Dankzij een subsidie van BeterKeten kan een nieuw onderzoeksproject genaamd GUIDE worden opgestart dat zich richt op het verbeteren van de behandelkeuze voor patiënten met de ziekte van Graves. Deze auto-immuunziekte, waarbij de schildklier te snel werkt door activerende antistoffen, komt relatief vaak voor en kent meerdere behandelopties: medicatie, radioactief jodium of een operatie. Maar welke behandeling past het beste bij welke patiënt?
Dr. Charlotte van Noord (Maasstad Ziekenhuis, Rotterdam) vertelt trots na het in ontvangst nemen van de subsidie: “Met nog meer informatie over de voor- en nadelen van elke behandelkeuze kunnen we patiënten in de toekomst nog beter voorlichten in het kader van passende zorg.”
Met behulp van de subsidie kan de onderzoeksgroep een grote database opzetten met daarin gegevens uit de 12 zorginstellingen van het Schildkliernetwerk (Rotterdam). Deze unieke samenwerking maakt het mogelijk om het tekort aan kennis over de behandeling van de ziekte van Graves aan te pakken.

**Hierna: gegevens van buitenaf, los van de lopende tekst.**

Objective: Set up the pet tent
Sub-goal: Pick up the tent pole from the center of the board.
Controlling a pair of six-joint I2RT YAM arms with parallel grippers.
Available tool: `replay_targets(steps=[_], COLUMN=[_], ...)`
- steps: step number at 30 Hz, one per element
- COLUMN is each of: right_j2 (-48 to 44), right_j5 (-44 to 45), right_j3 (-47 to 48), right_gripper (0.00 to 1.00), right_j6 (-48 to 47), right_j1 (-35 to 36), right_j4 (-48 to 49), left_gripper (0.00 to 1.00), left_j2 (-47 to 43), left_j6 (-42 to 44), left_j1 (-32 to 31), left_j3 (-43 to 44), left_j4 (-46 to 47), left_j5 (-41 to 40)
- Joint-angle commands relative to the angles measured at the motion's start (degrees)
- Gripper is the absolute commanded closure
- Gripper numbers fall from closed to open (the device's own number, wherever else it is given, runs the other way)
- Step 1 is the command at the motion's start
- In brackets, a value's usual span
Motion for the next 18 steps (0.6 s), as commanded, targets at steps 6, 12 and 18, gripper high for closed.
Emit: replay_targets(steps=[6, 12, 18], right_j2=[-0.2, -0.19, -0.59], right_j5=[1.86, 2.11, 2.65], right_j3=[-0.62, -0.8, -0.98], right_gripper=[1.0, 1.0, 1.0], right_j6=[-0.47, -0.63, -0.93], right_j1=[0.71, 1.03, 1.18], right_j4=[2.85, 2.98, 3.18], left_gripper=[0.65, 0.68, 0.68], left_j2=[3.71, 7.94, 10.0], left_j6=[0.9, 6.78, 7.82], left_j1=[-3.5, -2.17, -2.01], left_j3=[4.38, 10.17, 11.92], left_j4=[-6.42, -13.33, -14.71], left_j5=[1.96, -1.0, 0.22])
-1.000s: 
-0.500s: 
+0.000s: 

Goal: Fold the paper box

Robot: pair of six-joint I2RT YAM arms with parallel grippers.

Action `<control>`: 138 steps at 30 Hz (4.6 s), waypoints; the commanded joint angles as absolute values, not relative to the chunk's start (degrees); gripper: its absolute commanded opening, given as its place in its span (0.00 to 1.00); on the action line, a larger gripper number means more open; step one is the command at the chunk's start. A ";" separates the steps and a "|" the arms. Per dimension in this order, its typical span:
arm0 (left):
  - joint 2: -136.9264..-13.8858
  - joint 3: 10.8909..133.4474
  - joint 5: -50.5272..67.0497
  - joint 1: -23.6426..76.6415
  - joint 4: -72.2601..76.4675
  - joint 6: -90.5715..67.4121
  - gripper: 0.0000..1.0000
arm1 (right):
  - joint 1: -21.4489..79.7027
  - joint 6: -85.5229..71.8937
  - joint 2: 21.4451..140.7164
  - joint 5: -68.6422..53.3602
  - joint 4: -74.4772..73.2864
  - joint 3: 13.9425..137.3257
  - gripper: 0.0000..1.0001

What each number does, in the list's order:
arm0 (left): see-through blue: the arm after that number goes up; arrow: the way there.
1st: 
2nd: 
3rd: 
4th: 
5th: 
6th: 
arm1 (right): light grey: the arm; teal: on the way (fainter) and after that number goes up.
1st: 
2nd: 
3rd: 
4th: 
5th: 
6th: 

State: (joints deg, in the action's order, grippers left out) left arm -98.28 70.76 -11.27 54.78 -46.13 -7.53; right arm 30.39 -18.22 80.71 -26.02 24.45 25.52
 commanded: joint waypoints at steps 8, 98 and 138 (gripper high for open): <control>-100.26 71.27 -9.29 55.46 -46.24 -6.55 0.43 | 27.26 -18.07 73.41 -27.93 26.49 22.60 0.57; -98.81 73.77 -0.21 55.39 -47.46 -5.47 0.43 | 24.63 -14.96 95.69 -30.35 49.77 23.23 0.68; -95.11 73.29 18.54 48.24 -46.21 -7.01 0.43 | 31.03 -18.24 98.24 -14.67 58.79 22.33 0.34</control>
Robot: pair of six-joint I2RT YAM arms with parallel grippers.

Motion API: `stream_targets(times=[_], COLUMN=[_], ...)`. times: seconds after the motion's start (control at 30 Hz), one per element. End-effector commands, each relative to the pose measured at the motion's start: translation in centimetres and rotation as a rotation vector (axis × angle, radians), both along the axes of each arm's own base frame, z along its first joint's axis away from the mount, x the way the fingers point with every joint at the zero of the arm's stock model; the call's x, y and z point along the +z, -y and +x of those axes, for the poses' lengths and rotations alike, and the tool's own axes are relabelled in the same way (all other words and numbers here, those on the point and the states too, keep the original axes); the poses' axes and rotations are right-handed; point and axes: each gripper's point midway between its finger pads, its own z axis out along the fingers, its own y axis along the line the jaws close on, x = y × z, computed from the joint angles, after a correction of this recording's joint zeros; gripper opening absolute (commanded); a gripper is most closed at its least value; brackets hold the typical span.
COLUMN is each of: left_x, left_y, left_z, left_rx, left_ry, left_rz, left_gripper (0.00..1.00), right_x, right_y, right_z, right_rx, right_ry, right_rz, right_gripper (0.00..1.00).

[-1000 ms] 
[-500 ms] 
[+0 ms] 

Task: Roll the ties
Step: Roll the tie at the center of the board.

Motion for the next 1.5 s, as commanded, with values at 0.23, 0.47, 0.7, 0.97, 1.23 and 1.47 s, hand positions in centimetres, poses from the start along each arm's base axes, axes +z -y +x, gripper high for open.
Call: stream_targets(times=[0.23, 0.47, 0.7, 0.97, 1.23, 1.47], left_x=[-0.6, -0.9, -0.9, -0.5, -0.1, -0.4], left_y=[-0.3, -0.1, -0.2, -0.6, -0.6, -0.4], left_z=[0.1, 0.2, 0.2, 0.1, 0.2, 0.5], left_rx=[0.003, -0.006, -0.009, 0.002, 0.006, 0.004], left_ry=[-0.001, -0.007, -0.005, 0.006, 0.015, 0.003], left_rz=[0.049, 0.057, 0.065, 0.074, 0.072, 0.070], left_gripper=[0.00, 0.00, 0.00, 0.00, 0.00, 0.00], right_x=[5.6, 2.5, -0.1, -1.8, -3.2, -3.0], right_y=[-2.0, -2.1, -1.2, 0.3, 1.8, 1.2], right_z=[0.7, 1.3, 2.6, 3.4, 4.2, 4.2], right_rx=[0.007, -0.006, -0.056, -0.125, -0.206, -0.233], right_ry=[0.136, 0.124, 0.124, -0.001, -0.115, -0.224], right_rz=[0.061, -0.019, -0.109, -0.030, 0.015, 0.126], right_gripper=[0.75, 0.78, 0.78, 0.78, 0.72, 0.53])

Van Noord vervolgt: ‘Morbus Graves is een vaak voorkomende ziekte (1-2% van algemene bevolking), waarbij we beter inzicht willen verkrijgen in de kans op succes van behandeling en kans op complicaties van de 3 verschillende behandelopties (medicamenteus, radioactief jodium of operatie) zodat we patiënten beter kunnen adviseren over de voor- en nadelen van elke behandelkeuze om zo te komen tot een behandelvoorkeur van een patiënt in het kader van ‘Samen beslissen’.
‘Bij de behandeling van morbus Graves zijn er wereldwijd en zeker in de Nederlandse praktijk 3 belangrijke kennishiaten:
- Wat is de kans op succes en kans op complicaties van elke behandeling en wat is de overweging van patiënten om te kiezen voor een bepaalde behandeling?
- Wat is de kans op succes en de kans op bijwerkingen van block & replace therapie versus titratietherapie?
- Wat is de incidentie van het ontwikkelen van Graves’ orbitopathie na behandeling met radioactief jodium met en zonder prednison-profylaxe-schema?’
‘We hopen deze vragen met dit onderzoek te kunnen beantwoorden.’